The area’s most recent victim of the Global War on Terror was Master Sgt. Benjamin Bitner, 37, formerly of Greencastle, Pa., who was killed April 23 while serving with the 3rd Special Forces Group in Afghanistan.

Jonah Rock just returned from Afghanistan where, as a member of the 372nd Military Police, he was training Afghan police in Kandahar. His father, Rob Rock of Hagerstown, is relieved to have him home unhurt.

“I’m just glad my son is here and not there,” Rob Rock said. “Just because you don’t know what kind of backlash there will be” against American military personnel.
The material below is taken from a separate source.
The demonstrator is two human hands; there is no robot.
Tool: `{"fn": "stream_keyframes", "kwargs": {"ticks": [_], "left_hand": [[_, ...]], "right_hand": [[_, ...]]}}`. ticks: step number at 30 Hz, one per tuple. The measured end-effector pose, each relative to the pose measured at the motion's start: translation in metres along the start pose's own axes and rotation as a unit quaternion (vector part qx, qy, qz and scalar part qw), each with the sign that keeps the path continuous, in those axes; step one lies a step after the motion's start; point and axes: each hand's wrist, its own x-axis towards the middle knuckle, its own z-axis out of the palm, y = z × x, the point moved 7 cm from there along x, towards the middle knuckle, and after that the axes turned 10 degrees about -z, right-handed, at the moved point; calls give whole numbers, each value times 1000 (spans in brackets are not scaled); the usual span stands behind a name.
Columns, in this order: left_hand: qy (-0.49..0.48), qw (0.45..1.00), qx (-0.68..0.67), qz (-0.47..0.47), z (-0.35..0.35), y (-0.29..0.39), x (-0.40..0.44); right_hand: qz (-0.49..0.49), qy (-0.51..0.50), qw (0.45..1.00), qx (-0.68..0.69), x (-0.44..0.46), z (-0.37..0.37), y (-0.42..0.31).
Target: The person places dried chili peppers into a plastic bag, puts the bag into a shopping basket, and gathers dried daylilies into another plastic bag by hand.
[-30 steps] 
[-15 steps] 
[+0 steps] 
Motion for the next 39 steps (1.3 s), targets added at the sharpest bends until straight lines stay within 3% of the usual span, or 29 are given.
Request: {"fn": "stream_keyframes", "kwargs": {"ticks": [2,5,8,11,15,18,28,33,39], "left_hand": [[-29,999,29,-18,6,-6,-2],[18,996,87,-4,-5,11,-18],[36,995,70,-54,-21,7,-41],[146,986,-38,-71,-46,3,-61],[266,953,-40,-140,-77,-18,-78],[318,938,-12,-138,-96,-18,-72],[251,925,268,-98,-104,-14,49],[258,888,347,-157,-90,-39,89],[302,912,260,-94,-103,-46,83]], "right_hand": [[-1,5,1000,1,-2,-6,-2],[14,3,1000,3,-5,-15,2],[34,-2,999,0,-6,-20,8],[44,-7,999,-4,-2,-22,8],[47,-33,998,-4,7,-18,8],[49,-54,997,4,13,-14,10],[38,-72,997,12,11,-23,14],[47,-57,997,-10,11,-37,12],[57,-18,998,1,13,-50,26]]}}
Jonah Rock was outside the Kandahar police station a few weeks ago when it was bombed by an ambulance filled with explosives, his father said. Jonah was unhurt and just ended his deployment without ever having to fire his weapon, Rock said.

“We’re happy it happened,” Rob Rock said about the death of bin Laden, giving credit to the military special forces who carried out the raid.

“We joked that, as soon as Jonah left Afghanistan, Osama must have let his guard down,” Rob Rock said.